Dünya Meteoroloji Örgütü’nün (WMO) yayınladığı son veriler, iklim krizinin derinleştiğini bir kez daha ortaya koydu. 2023 yılında atmosferdeki karbondioksit, metan ve nitröz oksit seviyeleri son 800 bin yılın zirvesine ulaştı. Bu artış, yalnızca kara sıcaklıklarını değil, okyanuslar üzerindeki bulut sistemlerini de etkileyerek iklimin ısınma sürecini ciddi biçimde hızlandırdı. Peki, görünmeyen bu ısınma mekanizması nasıl işliyor?
Environmental Research Letters dergisinde yayımlanan bilimsel araştırmaya göre, okyanusların üzerindeki bulut örtüsü giderek azalıyor.
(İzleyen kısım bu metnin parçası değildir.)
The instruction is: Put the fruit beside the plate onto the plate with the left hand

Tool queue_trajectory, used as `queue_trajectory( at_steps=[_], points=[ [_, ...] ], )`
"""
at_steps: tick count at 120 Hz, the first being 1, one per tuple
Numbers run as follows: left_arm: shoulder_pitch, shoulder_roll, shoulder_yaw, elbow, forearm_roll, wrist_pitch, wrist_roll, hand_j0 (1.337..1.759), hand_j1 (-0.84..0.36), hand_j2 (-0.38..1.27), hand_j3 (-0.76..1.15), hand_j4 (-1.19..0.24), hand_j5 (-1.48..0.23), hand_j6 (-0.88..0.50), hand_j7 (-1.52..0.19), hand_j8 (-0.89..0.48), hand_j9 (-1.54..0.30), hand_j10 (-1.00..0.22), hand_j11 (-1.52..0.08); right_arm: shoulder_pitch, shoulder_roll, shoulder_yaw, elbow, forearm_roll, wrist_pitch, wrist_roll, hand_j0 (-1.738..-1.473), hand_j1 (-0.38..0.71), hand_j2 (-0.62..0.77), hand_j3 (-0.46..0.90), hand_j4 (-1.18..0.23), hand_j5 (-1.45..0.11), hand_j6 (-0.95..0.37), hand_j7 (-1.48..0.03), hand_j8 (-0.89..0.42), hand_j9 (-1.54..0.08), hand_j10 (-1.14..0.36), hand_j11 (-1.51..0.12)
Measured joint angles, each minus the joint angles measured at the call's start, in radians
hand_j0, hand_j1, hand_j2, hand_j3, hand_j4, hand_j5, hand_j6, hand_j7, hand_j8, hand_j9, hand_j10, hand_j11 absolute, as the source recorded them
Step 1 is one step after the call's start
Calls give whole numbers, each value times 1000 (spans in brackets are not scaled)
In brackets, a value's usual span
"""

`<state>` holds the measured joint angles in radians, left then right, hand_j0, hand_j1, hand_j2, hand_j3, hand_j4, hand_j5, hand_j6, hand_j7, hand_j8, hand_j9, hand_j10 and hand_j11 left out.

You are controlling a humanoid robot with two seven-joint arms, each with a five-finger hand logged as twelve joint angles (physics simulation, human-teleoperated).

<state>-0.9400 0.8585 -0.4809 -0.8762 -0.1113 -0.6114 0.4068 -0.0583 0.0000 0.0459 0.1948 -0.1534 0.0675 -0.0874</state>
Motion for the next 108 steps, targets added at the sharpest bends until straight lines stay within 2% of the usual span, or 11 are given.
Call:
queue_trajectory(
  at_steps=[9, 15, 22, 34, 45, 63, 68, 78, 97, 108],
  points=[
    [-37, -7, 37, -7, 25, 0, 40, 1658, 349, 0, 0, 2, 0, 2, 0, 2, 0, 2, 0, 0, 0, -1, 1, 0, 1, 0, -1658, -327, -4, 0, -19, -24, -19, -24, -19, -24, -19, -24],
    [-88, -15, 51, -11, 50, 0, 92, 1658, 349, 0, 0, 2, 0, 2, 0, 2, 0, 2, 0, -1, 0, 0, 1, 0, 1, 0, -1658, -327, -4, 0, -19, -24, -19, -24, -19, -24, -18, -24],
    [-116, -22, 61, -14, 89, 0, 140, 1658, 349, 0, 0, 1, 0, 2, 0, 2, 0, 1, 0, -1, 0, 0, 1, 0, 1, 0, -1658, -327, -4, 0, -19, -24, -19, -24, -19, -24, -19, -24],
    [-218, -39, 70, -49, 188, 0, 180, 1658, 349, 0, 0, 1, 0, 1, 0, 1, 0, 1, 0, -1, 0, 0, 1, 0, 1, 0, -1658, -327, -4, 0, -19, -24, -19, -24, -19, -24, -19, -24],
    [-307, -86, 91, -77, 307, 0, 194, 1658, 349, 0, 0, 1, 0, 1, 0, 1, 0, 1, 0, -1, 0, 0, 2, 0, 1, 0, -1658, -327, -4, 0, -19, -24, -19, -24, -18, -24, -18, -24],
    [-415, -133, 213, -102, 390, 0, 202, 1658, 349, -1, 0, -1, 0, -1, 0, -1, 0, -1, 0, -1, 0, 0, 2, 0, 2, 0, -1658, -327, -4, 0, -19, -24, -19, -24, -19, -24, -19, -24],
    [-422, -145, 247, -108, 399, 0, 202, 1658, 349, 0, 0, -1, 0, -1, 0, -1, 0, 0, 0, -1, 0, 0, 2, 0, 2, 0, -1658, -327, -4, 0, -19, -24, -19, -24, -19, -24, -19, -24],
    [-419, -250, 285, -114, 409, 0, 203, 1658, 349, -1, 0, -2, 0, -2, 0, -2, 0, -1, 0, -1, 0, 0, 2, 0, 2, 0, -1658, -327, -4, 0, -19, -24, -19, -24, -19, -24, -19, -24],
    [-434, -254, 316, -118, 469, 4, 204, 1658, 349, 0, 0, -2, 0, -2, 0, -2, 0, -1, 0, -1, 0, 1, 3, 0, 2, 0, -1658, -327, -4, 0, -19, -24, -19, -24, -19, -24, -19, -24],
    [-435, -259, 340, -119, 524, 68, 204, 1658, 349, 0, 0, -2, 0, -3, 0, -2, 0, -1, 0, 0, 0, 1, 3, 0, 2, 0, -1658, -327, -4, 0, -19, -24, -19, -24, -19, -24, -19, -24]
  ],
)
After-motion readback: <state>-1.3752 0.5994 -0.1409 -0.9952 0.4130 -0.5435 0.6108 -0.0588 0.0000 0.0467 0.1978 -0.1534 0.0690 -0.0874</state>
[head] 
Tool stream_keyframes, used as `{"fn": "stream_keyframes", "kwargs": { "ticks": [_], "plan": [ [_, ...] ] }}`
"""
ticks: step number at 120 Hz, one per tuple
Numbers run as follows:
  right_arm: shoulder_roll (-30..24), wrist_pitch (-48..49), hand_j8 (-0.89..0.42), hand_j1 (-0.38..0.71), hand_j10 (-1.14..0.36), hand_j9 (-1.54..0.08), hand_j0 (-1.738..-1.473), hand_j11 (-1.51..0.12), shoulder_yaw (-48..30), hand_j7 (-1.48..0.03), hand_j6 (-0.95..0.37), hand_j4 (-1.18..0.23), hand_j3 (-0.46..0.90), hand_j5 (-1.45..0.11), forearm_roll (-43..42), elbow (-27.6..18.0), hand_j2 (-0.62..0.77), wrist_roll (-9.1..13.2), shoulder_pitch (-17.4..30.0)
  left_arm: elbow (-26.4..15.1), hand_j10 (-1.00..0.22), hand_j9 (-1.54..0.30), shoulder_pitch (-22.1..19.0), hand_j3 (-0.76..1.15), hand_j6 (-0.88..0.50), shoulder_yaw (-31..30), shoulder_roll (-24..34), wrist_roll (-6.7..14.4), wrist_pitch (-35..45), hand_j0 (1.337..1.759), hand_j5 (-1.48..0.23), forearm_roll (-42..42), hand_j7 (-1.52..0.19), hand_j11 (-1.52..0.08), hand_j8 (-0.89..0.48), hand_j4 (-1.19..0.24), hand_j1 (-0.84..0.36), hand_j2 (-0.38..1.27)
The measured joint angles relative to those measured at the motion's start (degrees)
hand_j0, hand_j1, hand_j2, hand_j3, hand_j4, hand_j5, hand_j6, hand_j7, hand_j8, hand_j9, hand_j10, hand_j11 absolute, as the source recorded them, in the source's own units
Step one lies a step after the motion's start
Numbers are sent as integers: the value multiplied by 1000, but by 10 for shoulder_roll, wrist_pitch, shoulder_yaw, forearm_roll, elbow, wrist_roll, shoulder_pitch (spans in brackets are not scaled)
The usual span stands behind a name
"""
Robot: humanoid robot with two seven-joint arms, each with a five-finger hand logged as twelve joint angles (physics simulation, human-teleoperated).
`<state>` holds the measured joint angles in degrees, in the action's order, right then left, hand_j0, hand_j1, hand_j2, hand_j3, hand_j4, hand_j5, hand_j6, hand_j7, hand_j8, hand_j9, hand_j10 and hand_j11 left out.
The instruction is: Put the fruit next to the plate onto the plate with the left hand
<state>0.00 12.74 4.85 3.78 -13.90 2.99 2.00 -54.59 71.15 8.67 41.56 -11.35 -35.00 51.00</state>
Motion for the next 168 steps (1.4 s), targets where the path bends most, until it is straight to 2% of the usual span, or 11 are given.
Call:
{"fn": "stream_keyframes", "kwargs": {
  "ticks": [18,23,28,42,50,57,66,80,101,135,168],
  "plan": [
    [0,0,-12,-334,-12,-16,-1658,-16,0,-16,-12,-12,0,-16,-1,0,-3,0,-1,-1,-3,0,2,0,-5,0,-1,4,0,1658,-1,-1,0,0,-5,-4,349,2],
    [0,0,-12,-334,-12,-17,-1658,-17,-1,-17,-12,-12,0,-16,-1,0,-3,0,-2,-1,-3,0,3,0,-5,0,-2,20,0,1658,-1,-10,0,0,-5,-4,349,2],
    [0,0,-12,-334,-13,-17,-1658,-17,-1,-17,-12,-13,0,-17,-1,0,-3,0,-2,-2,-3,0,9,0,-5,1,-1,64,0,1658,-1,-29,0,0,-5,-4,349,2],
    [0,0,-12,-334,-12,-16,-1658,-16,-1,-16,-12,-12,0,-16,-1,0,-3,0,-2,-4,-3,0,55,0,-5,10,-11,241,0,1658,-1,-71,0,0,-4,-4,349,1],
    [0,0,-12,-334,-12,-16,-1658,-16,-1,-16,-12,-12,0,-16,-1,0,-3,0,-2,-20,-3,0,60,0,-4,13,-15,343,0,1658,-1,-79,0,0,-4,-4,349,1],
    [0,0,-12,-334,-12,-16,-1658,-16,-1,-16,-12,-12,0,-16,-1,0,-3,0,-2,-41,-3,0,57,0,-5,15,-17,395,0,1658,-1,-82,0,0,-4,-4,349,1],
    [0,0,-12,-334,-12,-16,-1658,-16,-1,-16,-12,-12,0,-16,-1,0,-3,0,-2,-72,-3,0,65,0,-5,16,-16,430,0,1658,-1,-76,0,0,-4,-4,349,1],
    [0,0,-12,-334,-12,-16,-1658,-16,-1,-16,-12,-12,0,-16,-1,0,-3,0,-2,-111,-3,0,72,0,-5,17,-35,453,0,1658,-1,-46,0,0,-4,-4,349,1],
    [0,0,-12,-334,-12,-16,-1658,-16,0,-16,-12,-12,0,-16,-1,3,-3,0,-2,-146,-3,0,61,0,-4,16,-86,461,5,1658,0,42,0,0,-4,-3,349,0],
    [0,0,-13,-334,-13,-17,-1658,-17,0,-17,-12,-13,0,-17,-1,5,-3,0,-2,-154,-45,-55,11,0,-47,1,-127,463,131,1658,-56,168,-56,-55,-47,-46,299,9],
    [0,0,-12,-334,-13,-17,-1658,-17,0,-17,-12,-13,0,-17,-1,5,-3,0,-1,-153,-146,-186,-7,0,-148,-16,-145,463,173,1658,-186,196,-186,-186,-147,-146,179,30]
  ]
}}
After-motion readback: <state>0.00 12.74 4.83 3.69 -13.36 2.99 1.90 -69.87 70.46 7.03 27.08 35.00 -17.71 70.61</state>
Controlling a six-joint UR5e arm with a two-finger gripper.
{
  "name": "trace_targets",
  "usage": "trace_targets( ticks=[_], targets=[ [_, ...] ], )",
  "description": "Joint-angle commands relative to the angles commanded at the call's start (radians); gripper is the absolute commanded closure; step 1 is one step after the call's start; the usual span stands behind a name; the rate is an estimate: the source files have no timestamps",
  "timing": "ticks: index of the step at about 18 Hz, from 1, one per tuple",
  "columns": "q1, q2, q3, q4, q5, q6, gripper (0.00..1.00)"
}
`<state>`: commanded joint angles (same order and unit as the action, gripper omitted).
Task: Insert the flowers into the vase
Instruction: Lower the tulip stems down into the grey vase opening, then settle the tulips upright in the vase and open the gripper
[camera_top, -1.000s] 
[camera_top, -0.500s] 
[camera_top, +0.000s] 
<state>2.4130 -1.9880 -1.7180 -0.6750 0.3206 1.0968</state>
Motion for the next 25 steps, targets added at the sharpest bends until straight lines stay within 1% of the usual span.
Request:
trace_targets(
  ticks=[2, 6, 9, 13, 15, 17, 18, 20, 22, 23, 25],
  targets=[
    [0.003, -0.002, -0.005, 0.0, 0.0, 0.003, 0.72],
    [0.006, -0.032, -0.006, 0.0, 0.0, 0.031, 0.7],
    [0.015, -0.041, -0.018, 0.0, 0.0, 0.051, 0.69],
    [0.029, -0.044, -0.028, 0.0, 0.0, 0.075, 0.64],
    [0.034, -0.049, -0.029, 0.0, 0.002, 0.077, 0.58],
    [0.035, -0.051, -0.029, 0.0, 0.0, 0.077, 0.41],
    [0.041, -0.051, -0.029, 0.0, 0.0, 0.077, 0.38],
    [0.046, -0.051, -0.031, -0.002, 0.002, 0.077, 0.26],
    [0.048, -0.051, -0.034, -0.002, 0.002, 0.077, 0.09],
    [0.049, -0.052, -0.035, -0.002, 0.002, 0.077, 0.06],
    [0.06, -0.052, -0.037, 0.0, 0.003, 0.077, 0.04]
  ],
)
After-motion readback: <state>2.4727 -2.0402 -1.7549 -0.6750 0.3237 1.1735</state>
Daha az bulut, daha fazla güneş ışığının doğrudan okyanuslara ulaşmasına neden oluyor. Özellikle Antarktika çevresi, California ve Namibya kıyılarında gözlemlenen bu durum, buzulların erimesini artırıyor. Erime sonrası ortaya çıkan koyu renkli yüzeyler ise ışığı yansıtmaktan çok emerek küresel ısınmanın etkisini katlıyor.
Prof. Dr. Levent Kurnaz, sera gazı artışının yalnızca havayı değil, atmosferdeki su buharı dengesini de değiştirdiğini belirtiyor. Atmosferin sıcaklığı arttıkça daha fazla su buharı tutması, serin alanların azalmasına ve bulut oluşumunun düşmesine neden oluyor. Bu da gezegenin daha fazla ısıyı içinde tutmasına yol açıyor. Kurnaz’a göre asıl tehlike burada başlıyor: “Isınma devam ederken bulutlar azalıyor, yansıtma düşüyor ve ısınma daha da şiddetleniyor.”
Günümüzde dünya yüzeyine düşen güneş enerjisi, 2015-2023 arasında metrekare başına 1.2 vat’a kadar yükselmiş durumda. Bu oran, önceki 13 yıla kıyasla neredeyse iki kat fazla. Bu artışın büyük bölümü, bulut örtüsündeki azalmaya ve buzulların geri çekilmesine bağlanıyor.
Peki, bu süreç tersine çevrilebilir mi?
Bunun yanıtı, fosil yakıt kullanımına ve küresel enerji dönüşümüne bağlı. Termik santrallerin atmosfere saldığı tozlar, bazı durumlarda bulut oluşumunu tetikliyor gibi görünse de insan sağlığı ve genel iklim üzerindeki zararlı etkileri nedeniyle bu sistemin sürdürülebilir olmadığı net. Kurnaz’ın vurguladığı gibi, “Kömürlü santraller yalnızca karbondioksit değil, sağlığa zararlı partiküller de yayıyor. Bu yüzden çözüm, temiz enerjiye geçişte.”
İklim değişikliği, yalnızca sıcaklık artışı olarak değil, gezegenin enerji dengesini kalıcı biçimde sarsan karmaşık bir zincirleme reaksiyon olarak ilerliyor. Her geçen yıl daha fazla ısınan denizler, daha az yansıtıcı yüzey, daha az bulut ve daha fazla emilen güneş ışığı… Bu döngü kırılmazsa, gelecekte bizleri nasıl bir atmosfer bekliyor?
Unutulmamalı ki; bu süreçte alınacak kararlar, yalnızca günümüzü değil, gelecek nesillerin yaşamını da doğrudan etkileyecek. Bilim insanlarının çağrıları net: Enerji dönüşümü hızlandırılmalı, emisyonlar azaltılmalı ve doğanın denge mekanizmaları bozulmadan korunmalı. Aksi halde ısınan dünyada her yeni yıl, bir öncekinden daha sıcak ve daha kırılgan hale gelebilir.